Items listed in a dataset:

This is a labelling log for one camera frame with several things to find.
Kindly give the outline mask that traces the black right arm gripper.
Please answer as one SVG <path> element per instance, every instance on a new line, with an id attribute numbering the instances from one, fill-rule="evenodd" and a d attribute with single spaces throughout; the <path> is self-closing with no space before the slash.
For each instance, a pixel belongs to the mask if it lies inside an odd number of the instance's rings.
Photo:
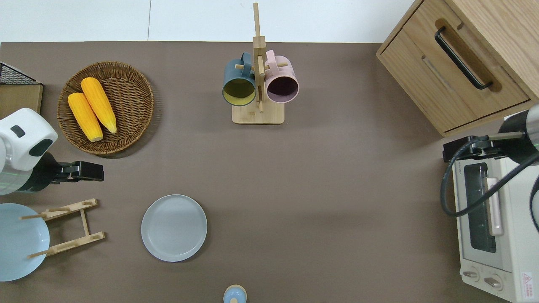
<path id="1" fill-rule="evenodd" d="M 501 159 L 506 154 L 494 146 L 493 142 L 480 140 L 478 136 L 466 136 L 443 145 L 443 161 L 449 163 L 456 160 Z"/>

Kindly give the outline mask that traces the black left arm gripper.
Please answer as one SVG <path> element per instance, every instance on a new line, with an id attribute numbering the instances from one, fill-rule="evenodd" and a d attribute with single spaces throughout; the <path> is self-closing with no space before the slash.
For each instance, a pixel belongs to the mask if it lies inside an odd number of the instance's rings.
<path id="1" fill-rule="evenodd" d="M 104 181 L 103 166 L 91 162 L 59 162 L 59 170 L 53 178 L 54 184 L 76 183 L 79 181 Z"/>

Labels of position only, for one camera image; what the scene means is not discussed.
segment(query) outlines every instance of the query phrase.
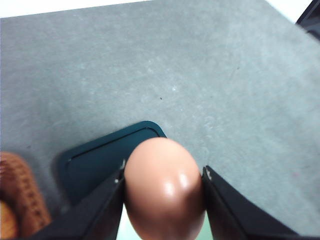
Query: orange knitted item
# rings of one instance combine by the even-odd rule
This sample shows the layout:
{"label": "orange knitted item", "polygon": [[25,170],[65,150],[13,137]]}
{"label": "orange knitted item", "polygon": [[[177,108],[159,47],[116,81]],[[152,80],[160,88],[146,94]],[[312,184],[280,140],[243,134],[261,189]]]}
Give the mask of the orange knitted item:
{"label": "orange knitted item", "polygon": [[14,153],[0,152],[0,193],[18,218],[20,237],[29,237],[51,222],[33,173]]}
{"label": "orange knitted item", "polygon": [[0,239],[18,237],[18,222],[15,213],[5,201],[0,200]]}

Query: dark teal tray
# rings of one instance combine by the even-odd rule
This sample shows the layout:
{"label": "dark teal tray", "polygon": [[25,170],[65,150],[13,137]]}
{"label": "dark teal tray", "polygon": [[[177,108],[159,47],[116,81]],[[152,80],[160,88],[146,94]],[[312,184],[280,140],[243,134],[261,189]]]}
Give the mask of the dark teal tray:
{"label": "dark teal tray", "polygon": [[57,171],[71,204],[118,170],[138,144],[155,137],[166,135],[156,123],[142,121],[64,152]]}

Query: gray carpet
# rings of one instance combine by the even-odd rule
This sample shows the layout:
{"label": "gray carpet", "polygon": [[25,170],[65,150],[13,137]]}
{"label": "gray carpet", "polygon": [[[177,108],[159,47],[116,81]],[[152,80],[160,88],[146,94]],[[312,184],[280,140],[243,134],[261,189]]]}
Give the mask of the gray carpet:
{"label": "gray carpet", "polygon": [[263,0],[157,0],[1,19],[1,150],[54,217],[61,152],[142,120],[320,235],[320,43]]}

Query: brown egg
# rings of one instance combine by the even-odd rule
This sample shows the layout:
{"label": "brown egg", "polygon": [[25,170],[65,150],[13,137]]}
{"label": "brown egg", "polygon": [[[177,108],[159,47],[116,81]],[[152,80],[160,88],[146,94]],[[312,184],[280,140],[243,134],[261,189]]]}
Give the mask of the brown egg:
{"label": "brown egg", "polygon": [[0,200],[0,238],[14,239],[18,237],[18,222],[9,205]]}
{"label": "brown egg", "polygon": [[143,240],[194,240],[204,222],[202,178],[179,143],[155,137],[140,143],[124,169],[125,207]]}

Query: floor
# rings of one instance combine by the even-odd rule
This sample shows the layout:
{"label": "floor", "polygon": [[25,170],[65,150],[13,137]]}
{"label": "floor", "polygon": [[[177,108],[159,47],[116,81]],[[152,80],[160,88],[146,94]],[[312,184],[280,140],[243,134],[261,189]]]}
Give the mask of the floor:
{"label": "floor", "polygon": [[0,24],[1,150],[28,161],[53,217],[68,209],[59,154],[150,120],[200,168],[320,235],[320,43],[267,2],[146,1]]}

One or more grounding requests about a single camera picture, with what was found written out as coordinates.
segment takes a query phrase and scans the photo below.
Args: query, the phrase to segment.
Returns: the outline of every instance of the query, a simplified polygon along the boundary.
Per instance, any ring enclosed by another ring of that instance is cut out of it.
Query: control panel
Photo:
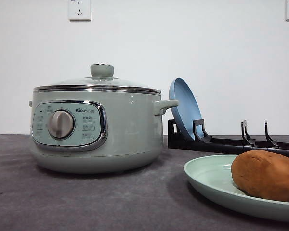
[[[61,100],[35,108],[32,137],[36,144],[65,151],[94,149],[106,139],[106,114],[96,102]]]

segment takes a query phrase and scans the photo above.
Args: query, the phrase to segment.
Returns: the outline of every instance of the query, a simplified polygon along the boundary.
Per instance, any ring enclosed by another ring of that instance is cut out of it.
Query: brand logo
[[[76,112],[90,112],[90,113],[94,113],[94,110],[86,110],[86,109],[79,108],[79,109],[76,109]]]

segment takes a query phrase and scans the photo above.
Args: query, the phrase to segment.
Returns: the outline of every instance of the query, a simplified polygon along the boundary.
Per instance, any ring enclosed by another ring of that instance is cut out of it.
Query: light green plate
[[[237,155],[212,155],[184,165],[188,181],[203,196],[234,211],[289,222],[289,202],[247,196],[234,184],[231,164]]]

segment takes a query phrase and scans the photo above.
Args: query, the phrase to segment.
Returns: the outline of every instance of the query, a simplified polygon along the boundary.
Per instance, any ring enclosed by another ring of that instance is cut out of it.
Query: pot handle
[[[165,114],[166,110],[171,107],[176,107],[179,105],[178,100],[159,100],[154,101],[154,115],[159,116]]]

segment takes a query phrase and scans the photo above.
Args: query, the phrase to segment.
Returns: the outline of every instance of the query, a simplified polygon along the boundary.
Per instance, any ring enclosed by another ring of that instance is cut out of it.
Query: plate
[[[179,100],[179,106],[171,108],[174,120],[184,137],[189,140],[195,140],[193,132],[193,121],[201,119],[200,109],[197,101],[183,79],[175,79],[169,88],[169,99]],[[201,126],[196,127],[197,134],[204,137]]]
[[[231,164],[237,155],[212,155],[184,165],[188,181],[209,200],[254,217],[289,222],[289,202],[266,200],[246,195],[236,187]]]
* * *
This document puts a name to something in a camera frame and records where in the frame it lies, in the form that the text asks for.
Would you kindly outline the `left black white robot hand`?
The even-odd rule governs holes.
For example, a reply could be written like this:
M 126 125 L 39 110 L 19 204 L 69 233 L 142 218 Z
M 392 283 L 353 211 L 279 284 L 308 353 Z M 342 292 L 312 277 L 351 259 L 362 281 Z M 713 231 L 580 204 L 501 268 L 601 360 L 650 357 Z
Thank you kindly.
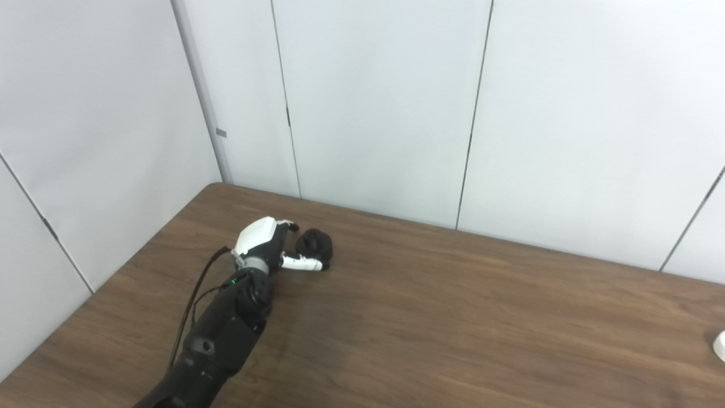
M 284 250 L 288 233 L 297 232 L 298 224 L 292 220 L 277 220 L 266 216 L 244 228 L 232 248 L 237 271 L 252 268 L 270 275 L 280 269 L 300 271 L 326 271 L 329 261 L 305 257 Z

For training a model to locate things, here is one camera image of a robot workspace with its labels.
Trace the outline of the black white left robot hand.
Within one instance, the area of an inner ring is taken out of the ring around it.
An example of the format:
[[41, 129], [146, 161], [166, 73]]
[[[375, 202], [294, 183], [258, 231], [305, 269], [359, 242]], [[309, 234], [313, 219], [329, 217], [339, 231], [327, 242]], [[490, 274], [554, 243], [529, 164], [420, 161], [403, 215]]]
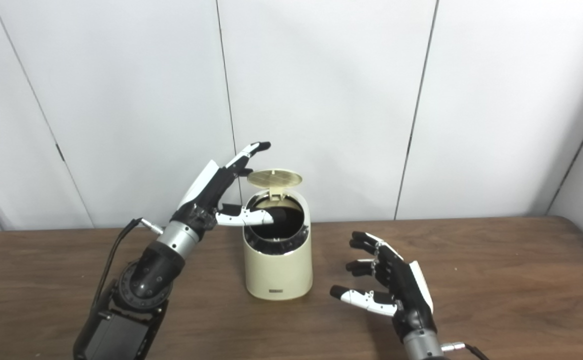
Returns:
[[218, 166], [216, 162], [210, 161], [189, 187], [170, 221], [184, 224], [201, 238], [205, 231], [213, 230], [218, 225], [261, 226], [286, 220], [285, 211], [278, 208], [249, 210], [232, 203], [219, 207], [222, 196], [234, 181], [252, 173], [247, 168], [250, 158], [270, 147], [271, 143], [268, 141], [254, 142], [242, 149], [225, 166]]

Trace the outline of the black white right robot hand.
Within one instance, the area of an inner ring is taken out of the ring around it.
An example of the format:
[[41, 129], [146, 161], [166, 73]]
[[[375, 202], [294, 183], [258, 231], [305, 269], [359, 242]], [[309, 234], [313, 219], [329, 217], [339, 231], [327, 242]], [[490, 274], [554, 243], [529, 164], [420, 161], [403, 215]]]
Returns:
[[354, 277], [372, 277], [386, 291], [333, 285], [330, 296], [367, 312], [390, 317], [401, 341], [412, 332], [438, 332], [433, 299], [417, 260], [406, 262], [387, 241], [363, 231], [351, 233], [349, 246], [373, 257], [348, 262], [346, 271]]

Exercise goal: Would you output only the span of the records above that opens with the line containing "Would you kindly" and closes with the line containing "Trace the outline of the black white right", ends included and pictures dropped?

Answer section:
Would you kindly outline the `left black white robot hand`?
The even-odd rule governs holes.
For example, a reply could be written like this:
M 126 125 L 39 110 L 19 204 L 69 233 L 142 218 Z
M 392 283 L 353 211 L 279 284 L 308 353 Z M 342 292 L 312 277 L 351 259 L 362 281 Z M 713 231 L 580 204 L 501 268 L 601 360 L 650 357 Z
Thank you kindly.
M 284 250 L 288 233 L 297 232 L 298 224 L 292 220 L 277 220 L 266 216 L 244 228 L 232 248 L 237 271 L 252 268 L 270 275 L 280 269 L 300 271 L 326 271 L 329 261 L 305 257 Z

For training a model to locate things, here is one camera image of a robot workspace with its labels.
Trace the outline of the black white left robot hand.
Within one instance, the area of an inner ring is taken out of the ring around it.
An example of the format:
[[41, 129], [146, 161], [166, 73]]
[[[375, 202], [294, 183], [258, 231], [305, 269], [359, 242]], [[309, 234], [313, 219], [329, 217], [339, 231], [327, 242]], [[490, 274], [554, 243], [529, 164], [420, 161], [403, 215]]]
Returns:
[[218, 166], [216, 162], [210, 161], [189, 187], [170, 221], [184, 224], [201, 238], [205, 231], [213, 230], [218, 225], [261, 226], [286, 220], [285, 211], [278, 208], [249, 210], [232, 203], [219, 207], [222, 196], [234, 181], [252, 173], [247, 168], [250, 158], [270, 147], [271, 143], [268, 141], [254, 142], [242, 149], [225, 166]]

Trace the outline of the black white right robot hand.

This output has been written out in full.